**WHAT TO WORK ON**
Count every line below that contains "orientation", then give that count and nothing else.

(Items listed in a dataset)
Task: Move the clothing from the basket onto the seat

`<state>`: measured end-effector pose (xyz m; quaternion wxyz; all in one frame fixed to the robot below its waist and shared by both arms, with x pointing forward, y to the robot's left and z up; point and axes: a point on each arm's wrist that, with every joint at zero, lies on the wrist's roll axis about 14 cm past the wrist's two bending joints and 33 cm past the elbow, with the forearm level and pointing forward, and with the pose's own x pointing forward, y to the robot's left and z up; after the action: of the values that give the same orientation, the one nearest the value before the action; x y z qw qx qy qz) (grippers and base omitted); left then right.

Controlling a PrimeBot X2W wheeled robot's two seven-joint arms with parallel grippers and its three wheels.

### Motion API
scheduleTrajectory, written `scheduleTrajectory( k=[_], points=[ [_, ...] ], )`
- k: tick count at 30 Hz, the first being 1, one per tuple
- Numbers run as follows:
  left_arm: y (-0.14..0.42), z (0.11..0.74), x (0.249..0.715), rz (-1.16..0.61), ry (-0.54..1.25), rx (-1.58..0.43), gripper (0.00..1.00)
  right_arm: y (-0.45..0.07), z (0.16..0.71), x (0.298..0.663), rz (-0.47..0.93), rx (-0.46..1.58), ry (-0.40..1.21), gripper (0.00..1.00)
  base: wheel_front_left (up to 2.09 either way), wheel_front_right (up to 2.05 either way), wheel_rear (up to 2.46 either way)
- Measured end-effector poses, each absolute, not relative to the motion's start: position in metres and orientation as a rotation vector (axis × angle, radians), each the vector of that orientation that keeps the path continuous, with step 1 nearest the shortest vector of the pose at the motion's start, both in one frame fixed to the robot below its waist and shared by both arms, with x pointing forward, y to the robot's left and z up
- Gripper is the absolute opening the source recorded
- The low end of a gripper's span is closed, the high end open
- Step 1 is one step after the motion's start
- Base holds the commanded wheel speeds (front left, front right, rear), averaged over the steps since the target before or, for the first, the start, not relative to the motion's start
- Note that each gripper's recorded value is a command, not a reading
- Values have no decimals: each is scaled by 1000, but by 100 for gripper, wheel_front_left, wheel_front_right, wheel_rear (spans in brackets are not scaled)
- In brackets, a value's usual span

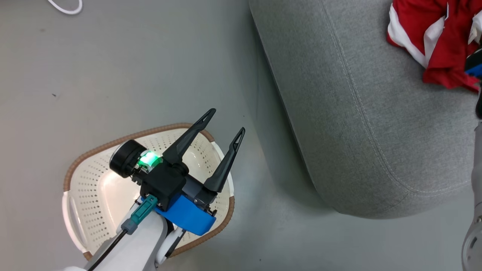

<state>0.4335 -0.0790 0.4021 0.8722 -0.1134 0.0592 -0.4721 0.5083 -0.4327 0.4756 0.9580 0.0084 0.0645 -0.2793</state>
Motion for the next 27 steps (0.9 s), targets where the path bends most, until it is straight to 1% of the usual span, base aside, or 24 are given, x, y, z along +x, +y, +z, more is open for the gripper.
scheduleTrajectory(
  k=[9, 17, 27],
  points=[
    [-64, 430, 430, -891, 101, -243, 100, -410, 474, 484, -512, 34, 143, 100, 0, 0, 0],
    [-40, 452, 418, -775, 85, -252, 100, -383, 483, 461, -444, 48, 107, 100, 0, 0, 0],
    [3, 472, 392, -610, 63, -251, 100, -335, 503, 432, -320, 71, 38, 100, 0, 0, 0]
  ],
)
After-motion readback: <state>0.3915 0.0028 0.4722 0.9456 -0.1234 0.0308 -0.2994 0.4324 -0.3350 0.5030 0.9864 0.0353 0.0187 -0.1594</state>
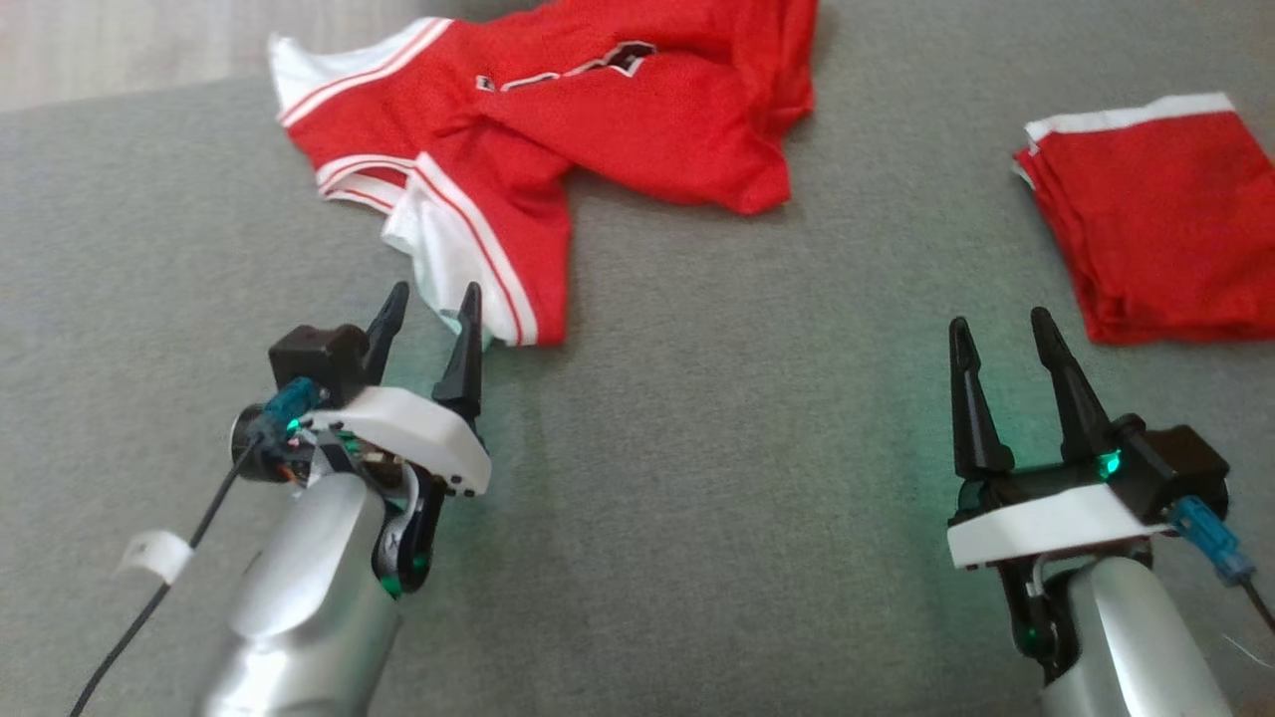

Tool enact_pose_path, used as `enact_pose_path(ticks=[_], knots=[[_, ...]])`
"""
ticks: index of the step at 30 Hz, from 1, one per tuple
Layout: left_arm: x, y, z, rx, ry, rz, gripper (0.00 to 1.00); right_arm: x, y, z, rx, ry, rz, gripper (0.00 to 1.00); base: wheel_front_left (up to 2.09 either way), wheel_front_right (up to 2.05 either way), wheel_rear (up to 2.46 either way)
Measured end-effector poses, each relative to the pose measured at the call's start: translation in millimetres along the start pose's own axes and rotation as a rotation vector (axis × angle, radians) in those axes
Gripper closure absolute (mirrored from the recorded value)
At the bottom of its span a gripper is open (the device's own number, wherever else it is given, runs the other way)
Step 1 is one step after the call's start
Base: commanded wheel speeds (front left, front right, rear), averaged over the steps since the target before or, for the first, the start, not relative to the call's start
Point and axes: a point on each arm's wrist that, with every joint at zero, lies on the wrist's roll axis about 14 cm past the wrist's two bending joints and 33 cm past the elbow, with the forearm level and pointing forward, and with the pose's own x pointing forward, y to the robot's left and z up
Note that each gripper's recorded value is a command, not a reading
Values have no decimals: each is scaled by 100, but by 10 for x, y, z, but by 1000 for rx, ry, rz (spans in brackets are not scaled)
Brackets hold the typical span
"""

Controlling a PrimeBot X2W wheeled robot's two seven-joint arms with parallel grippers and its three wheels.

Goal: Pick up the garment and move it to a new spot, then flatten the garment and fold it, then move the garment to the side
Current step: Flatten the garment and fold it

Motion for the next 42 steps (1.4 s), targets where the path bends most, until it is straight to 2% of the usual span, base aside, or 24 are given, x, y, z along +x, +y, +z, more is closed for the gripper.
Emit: enact_pose_path(ticks=[4,8,9,10,13,18,23,27,30,33,36,38,39,40,41,42], knots=[[145,-16,-169,-21,83,0,0,-14,-105,0,1,2,-30,0,0,0,0],[262,-46,-189,-12,101,-9,0,-54,-181,-19,11,8,-56,0,0,0,0],[282,-52,-187,-8,103,-13,64,-64,-195,-21,12,9,-60,0,0,0,0],[297,-56,-188,0,105,-17,100,-75,-208,-22,12,9,-64,0,0,0,0],[314,-18,-79,73,58,-17,100,-96,-220,-9,10,7,-69,0,0,0,0],[300,94,432,235,-129,-6,100,-111,-201,47,18,-9,-65,0,0,0,0],[198,-102,949,484,-282,-109,100,-85,-118,110,21,-29,-40,0,0,0,0],[21,-281,1092,727,-335,-231,100,-52,-34,131,25,-35,-15,0,0,0,0],[-172,-476,880,971,-308,-388,100,-26,12,138,27,-38,-1,0,0,0,0],[-375,-629,594,1124,-274,-524,100,-2,43,121,30,-34,8,0,0,0,0],[-548,-577,212,1209,-182,-611,100,24,70,85,33,-24,16,0,0,0,0],[-673,-491,-71,1243,-105,-660,78,35,92,52,35,-14,22,0,0,0,0],[-733,-456,-204,1252,-68,-683,78,41,100,41,35,-11,25,0,0,0,0],[-792,-424,-339,1263,-27,-711,84,46,107,36,36,-9,27,0,0,0,0],[-841,-401,-442,1270,4,-732,94,51,116,33,36,-9,29,0,0,0,0],[-873,-380,-510,1271,26,-742,93,55,124,29,36,-8,32,0,0,0,0]])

**FINISHED TASK**
2